▶ _Problem statement_
Return the data below in full. Keep each character unchanged.

▶ _Dataset excerpt_
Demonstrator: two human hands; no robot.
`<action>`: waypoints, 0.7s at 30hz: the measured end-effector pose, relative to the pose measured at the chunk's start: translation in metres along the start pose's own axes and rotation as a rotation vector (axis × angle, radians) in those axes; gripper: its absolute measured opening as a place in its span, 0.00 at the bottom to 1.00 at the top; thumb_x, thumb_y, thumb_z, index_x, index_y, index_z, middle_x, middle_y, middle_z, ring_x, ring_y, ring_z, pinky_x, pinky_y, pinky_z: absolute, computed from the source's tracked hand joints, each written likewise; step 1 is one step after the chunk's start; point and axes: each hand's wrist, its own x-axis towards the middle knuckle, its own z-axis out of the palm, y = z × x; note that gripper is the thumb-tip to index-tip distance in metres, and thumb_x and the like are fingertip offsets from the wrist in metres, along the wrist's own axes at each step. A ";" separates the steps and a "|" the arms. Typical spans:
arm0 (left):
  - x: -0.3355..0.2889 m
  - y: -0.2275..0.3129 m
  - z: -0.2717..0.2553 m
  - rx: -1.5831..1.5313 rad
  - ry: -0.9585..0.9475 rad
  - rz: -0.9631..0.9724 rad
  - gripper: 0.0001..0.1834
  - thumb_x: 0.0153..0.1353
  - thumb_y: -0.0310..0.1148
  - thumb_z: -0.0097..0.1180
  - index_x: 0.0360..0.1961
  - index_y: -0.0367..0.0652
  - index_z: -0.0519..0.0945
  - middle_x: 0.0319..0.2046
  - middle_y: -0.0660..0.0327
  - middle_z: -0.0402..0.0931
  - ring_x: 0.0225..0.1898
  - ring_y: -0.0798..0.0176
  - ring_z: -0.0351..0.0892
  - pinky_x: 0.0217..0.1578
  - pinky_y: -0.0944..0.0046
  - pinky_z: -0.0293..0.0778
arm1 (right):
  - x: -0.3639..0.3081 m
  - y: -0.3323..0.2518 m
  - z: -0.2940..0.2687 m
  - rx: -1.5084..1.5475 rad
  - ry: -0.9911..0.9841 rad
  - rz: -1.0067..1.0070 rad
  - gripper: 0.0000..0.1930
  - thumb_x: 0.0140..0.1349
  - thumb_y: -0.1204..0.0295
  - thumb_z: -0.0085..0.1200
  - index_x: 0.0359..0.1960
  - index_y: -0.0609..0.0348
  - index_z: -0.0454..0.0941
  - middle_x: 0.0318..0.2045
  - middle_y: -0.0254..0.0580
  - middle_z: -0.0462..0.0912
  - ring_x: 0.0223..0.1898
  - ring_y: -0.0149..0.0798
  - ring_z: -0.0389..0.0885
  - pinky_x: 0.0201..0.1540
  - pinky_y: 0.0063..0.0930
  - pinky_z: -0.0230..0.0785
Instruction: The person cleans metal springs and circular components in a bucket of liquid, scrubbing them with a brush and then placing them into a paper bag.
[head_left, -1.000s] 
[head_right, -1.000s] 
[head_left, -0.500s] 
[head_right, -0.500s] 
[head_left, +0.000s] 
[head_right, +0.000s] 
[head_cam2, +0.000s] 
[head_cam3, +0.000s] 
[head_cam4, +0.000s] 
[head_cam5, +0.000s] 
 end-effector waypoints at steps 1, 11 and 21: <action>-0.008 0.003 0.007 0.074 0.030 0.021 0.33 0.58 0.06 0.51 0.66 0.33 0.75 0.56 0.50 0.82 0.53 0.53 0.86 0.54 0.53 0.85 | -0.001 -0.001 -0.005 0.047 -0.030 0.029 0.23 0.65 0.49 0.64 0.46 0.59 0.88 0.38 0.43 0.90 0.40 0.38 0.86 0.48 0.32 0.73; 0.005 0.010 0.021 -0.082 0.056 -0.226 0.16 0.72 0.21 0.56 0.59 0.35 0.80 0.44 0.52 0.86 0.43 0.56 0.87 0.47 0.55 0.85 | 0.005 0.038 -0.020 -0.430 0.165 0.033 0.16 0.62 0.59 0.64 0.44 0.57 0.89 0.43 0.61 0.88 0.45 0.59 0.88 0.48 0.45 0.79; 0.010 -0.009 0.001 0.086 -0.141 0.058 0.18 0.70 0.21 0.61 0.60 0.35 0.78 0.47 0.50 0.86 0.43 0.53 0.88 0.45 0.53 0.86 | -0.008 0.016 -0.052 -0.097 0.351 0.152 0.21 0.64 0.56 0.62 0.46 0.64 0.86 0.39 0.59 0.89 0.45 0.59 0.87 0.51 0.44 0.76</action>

▶ _Task response_
Demonstrator: two human hands; no robot.
`<action>`: waypoints, 0.7s at 30hz: the measured end-effector pose, relative to the pose measured at the chunk's start: translation in metres along the start pose's own axes and rotation as a rotation vector (axis × angle, radians) in those axes; gripper: its absolute measured opening as a place in its span, 0.00 at the bottom to 1.00 at the top; thumb_x, thumb_y, thumb_z, index_x, index_y, index_z, middle_x, middle_y, middle_z, ring_x, ring_y, ring_z, pinky_x, pinky_y, pinky_z: absolute, computed from the source's tracked hand joints, each written likewise; step 1 is one step after the chunk's start; point and axes: each hand's wrist, its own x-axis towards the middle knuckle, its own z-axis out of the palm, y = z × x; note that gripper is the thumb-tip to index-tip distance in metres, and thumb_x and the like are fingertip offsets from the wrist in metres, along the wrist's own axes at each step. A ";" separates the steps and a "|" the arms. Typical spans:
arm0 (left):
  - x: -0.3355..0.2889 m
  - y: -0.2275..0.3129 m
  - z: -0.2717..0.2553 m
  - rx: -1.5831..1.5313 rad
  - ry: -0.9585..0.9475 rad
  - rz: -0.9631..0.9724 rad
  - gripper: 0.0001..0.1834
  - thumb_x: 0.0153..0.1353
  - thumb_y: -0.0310..0.1148
  - thumb_z: -0.0097..0.1180
  - index_x: 0.0360..0.1961
  - index_y: -0.0367..0.0652
  - index_z: -0.0519..0.0945
  - middle_x: 0.0319..0.2046
  - middle_y: -0.0660..0.0327
  - middle_z: -0.0402..0.0931
  - ring_x: 0.0225..0.1898
  - ring_y: -0.0798..0.0176
  - ring_z: -0.0351..0.0892
  - pinky_x: 0.0217..0.1578
  - pinky_y: -0.0944..0.0046
  - pinky_z: -0.0293..0.0778
arm1 (right):
  - x: -0.3639..0.3081 m
  - y: -0.3323..0.2518 m
  - z: -0.2940..0.2687 m
  - rx: -1.5084..1.5475 rad
  - ry: -0.9911..0.9841 rad
  - rz: -1.0067..1.0070 rad
  - gripper: 0.0000..0.1930
  - thumb_x: 0.0140..0.1349
  - thumb_y: -0.1204..0.0295
  - thumb_z: -0.0085..0.1200
  - index_x: 0.0359..0.1960
  - index_y: -0.0609..0.0348
  - index_z: -0.0454..0.0941
  - middle_x: 0.0318..0.2045
  - middle_y: -0.0254..0.0580
  - middle_z: -0.0462..0.0912
  - ring_x: 0.0223..0.1898
  - ring_y: -0.0149..0.0798
  - ring_z: -0.0389..0.0885
  - pinky_x: 0.0201..0.1540
  - pinky_y: 0.0063..0.0930
  - pinky_z: -0.0230..0.0785
Instruction: The person cleans metal springs and circular components in a bucket of liquid, scrubbing them with a brush and then placing them into a paper bag.
[head_left, -1.000s] 
[head_right, -1.000s] 
[head_left, -0.500s] 
[head_right, -0.500s] 
[head_left, +0.000s] 
[head_right, +0.000s] 
[head_cam2, +0.000s] 
[head_cam3, +0.000s] 
[head_cam4, +0.000s] 
[head_cam5, +0.000s] 
 end-effector waypoints at steps 1, 11 and 21: <action>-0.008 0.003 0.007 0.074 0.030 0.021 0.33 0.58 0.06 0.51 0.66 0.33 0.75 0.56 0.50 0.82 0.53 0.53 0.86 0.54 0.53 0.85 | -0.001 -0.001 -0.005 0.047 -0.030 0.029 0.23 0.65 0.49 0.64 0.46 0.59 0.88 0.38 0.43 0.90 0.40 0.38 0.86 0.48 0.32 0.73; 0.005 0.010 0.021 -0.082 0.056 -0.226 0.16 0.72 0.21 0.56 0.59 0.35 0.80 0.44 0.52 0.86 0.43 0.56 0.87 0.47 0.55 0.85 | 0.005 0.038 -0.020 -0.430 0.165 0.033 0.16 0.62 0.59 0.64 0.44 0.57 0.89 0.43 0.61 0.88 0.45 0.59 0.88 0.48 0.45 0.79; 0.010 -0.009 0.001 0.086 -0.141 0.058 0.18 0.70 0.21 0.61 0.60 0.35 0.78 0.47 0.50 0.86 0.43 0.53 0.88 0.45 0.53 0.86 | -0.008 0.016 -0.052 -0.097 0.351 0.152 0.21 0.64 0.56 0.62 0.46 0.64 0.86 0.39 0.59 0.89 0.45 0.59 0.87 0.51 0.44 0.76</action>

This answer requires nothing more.